The problem:
Set down the listing below verbatim, but only from its first line through the line containing "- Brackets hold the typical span".

Data section:

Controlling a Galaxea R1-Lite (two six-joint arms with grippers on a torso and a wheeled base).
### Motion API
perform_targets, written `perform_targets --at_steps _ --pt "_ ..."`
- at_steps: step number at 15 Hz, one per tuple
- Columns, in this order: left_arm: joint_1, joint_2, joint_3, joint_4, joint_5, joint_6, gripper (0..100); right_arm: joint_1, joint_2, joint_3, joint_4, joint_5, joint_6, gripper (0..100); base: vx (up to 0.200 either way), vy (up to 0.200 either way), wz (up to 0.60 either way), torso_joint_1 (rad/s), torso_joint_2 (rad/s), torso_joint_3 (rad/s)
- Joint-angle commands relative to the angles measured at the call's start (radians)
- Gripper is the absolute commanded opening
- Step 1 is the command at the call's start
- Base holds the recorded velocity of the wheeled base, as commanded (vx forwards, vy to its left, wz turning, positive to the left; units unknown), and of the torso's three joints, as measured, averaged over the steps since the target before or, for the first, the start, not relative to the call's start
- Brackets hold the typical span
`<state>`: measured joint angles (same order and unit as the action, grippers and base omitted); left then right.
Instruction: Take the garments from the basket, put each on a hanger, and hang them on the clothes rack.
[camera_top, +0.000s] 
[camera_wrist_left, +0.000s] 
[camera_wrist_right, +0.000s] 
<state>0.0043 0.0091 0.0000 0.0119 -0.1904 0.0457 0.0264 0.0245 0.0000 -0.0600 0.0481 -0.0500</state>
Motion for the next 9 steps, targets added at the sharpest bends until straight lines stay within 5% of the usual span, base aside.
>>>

Your response:
Controlling a Galaxea R1-Lite (two six-joint arms with grippers on a torso and a wheeled base).
### Motion API
perform_targets, written `perform_targets --at_steps _ --pt "_ ..."`
- at_steps: step number at 15 Hz, one per tuple
- Columns, in this order: left_arm: joint_1, joint_2, joint_3, joint_4, joint_5, joint_6, gripper (0..100); right_arm: joint_1, joint_2, joint_3, joint_4, joint_5, joint_6, gripper (0..100); base: vx (up to 0.200 either way), vy (up to 0.200 either way), wz (up to 0.60 either way), torso_joint_1 (rad/s), torso_joint_2 (rad/s), torso_joint_3 (rad/s)
- Joint-angle commands relative to the angles measured at the call's start (radians)
- Gripper is the absolute commanded opening
- Step 1 is the command at the call's start
- Base holds the recorded velocity of the wheeled base, as commanded (vx forwards, vy to its left, wz turning, positive to the left; units unknown), and of the torso's three joints, as measured, averaged over the steps since the target before or, for the first, the start, not relative to the call's start
- Brackets hold the typical span

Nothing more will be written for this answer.